Now, my thoughts on digital twins compared to AI notetakers: Having a digital twin in a meeting instead of an AI notetaker would definitely improve the experience for the organizer. For example, they could ask the bot what the employee who sent said bot is currently working on, or even request it to find that one specific value buried in a spreadsheet created by that employee yesterday. For the employee, this would mean fewer follow-up messages after the meeting.

Additionally, employees are more likely to see the Linear issue created by their digital twin during a meeting than to read about it in an AI notetaker's summary email. However, this could easily lead to even more follow-up questions because you completely lack context about how the issue was created.

This also opens up new problems that could completely call into question the value of decisions made in meetings attended by digital twins. Picture this: If my digital twin says in the meeting that I can do all 42 urgent bug fixes by tomorrow because my calendar is free, do I really have to? Better not.

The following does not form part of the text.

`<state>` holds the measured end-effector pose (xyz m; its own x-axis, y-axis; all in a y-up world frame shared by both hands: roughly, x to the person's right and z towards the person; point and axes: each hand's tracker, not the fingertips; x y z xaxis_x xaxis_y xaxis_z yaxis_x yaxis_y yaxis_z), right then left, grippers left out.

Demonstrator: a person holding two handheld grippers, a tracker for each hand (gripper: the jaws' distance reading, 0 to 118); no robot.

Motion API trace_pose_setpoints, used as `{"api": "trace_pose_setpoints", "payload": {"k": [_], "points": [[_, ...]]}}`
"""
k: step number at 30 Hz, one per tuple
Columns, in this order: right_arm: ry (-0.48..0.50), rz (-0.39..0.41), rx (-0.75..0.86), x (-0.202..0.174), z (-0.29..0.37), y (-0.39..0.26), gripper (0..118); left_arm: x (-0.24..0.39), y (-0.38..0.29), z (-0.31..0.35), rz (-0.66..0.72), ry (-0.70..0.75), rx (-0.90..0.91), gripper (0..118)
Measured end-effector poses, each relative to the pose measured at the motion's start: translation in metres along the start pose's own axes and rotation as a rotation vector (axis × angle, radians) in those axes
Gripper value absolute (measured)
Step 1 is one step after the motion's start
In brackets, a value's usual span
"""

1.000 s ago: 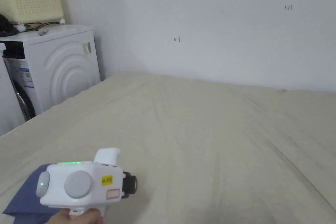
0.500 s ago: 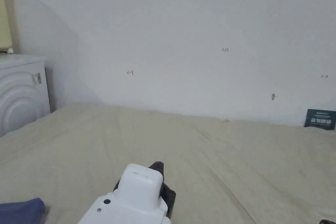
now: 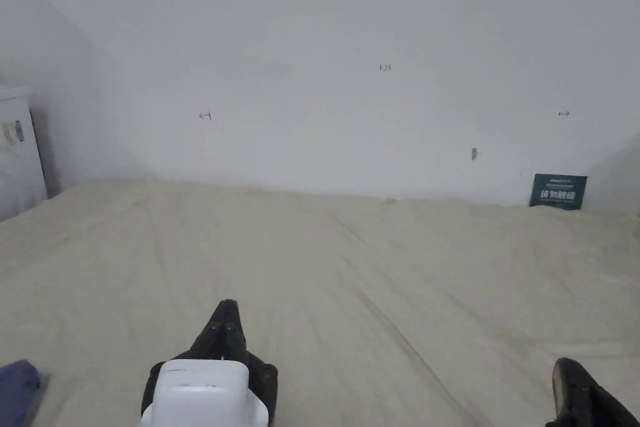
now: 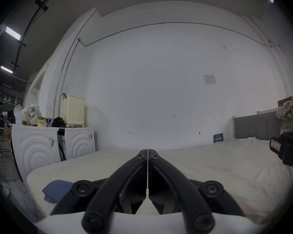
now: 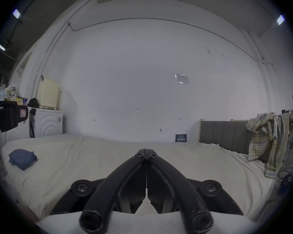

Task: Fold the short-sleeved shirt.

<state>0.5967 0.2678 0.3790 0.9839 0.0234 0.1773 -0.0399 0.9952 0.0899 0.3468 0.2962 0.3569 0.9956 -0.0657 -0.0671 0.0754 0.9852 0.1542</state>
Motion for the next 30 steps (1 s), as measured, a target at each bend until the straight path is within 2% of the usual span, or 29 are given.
{"api": "trace_pose_setpoints", "payload": {"k": [6, 7, 9, 11, 12, 13, 16, 17, 23, 25, 26, 30], "points": [[-0.02, 0.03, -0.016, 0.005, 0.0, 0.0, 1, -0.006, -0.009, -0.003, -0.033, 0.019, -0.026, 1], [-0.024, 0.041, -0.007, 0.005, 0.001, 0.001, 11, -0.008, -0.008, -0.003, -0.038, 0.023, -0.015, 3], [-0.032, 0.052, 0.008, 0.005, 0.0, 0.003, 55, -0.01, -0.006, -0.003, -0.036, 0.002, -0.003, 12], [-0.022, 0.048, 0.017, 0.005, 0.0, 0.007, 90, -0.009, -0.003, -0.005, -0.042, 0.0, 0.001, 29], [-0.024, 0.049, 0.023, 0.003, 0.0, 0.009, 95, -0.01, -0.002, -0.007, -0.043, -0.003, -0.001, 33], [-0.031, 0.055, 0.031, 0.002, 0.001, 0.01, 96, -0.01, 0.0, -0.008, -0.039, -0.003, -0.003, 41], [-0.022, 0.08, 0.022, 0.0, -0.001, 0.014, 96, -0.013, 0.002, -0.013, -0.005, -0.032, -0.037, 105], [-0.02, 0.083, 0.018, -0.001, -0.001, 0.015, 96, -0.013, 0.002, -0.015, -0.006, -0.023, -0.042, 118], [-0.002, 0.061, 0.017, 0.001, 0.002, 0.015, 96, -0.015, 0.001, -0.011, -0.02, -0.049, -0.024, 118], [-0.129, 0.109, 0.008, -0.008, 0.005, 0.011, 96, -0.014, 0.001, -0.011, -0.039, -0.052, -0.025, 118], [-0.165, 0.09, 0.014, -0.009, 0.006, 0.009, 96, -0.014, 0.001, -0.011, -0.045, -0.057, -0.026, 118], [-0.033, -0.024, -0.034, -0.002, 0.004, 0.018, 96, -0.016, 0.004, -0.009, -0.049, -0.093, -0.014, 118]]}}
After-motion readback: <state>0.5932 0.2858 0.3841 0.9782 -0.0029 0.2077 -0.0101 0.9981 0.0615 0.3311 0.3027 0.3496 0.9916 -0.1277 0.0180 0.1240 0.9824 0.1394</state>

In conclusion, digital twins seem useful for people who want to skip long, boring meetings where, for example, they only need to say one sentence that could easily be answered by looking something up on a specific Notion page. However, in meetings where lively discussions happen and actual decisions are made, digital twins may have the potential to disrupt the flow of the meeting even more than AI notetakers and cause a lot of chaos afterward.